The artist, who lives in Germany, said it is time for Parks’ home to return to the USA as communities debate what should happen to Confederate monuments and memorials, and some fear that white nationalism is on the rise.
From the beginning, Mendoza said he planned to showcase Parks’ home in Europe — then return it to the USA.
About a year ago, the dilapidated home on South Deacon Street faced demolition, but its facade was removed, so it could be shipped to Europe and refashioned into artwork and put on display in Berlin to give people a more intimate sense of who Parks was.
Parks, a soft-spoken seamstress, became an international civil rights icon after being arrested for refusing to give up her bus seat to a white passenger in 1955 in Montgomery, Ala.
The bus, No. 2857, has been restored and is at the Henry Ford Museum in Dearborn, Mich.
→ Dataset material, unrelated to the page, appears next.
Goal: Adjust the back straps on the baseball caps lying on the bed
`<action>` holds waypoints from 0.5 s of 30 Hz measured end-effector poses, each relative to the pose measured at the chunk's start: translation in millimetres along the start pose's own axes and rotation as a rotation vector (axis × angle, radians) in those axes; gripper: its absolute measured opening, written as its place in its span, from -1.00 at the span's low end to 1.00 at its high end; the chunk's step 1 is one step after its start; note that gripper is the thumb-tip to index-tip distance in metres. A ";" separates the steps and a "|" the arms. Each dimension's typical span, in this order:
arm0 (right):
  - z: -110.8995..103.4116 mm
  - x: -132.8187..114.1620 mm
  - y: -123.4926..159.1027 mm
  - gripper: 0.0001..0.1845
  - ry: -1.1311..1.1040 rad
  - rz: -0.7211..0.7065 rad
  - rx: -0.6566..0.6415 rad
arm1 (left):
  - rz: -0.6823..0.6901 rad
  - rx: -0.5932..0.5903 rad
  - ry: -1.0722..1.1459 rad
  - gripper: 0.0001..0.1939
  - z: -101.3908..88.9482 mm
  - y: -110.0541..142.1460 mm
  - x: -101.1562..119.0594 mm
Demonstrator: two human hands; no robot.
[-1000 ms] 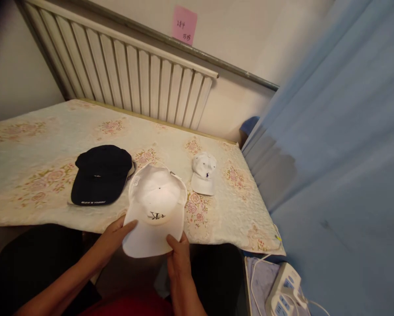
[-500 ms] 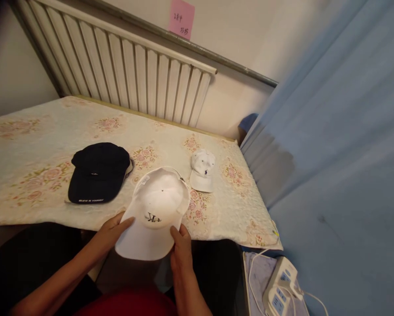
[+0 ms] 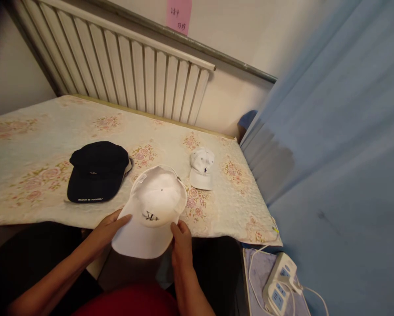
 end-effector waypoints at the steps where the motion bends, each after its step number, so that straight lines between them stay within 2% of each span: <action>1: -0.5 0.3 -0.1 -0.71 0.007 -0.001 0.002 | -0.009 -0.014 0.007 -0.37 0.8 -0.2 -1.4; 7: -5.6 1.8 -1.3 -0.72 0.066 -0.017 0.028 | -0.052 -0.079 0.050 -0.39 1.7 -2.4 -13.4; 15: -16.8 4.0 -4.5 -0.66 0.221 -0.028 0.120 | -0.056 -0.099 0.031 -0.44 1.2 -2.8 -17.8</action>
Point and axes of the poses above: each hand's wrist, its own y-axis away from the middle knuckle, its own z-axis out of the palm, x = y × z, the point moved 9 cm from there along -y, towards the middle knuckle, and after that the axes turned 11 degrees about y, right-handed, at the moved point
Mendoza said the Nash Family Foundation, based in New York, committed up to $40,000 to ship the dwelling back, and dozens of museums he has contacted have been receptive to his appeals to display it.
Mendoza said he has spent more than $130,000, much of that from the sale of his artwork, to disassemble, move and rebuild the small home, which is about 21 feet wide and 21 feet long.
Mendoza said the house has been visited by thousands of people in Berlin.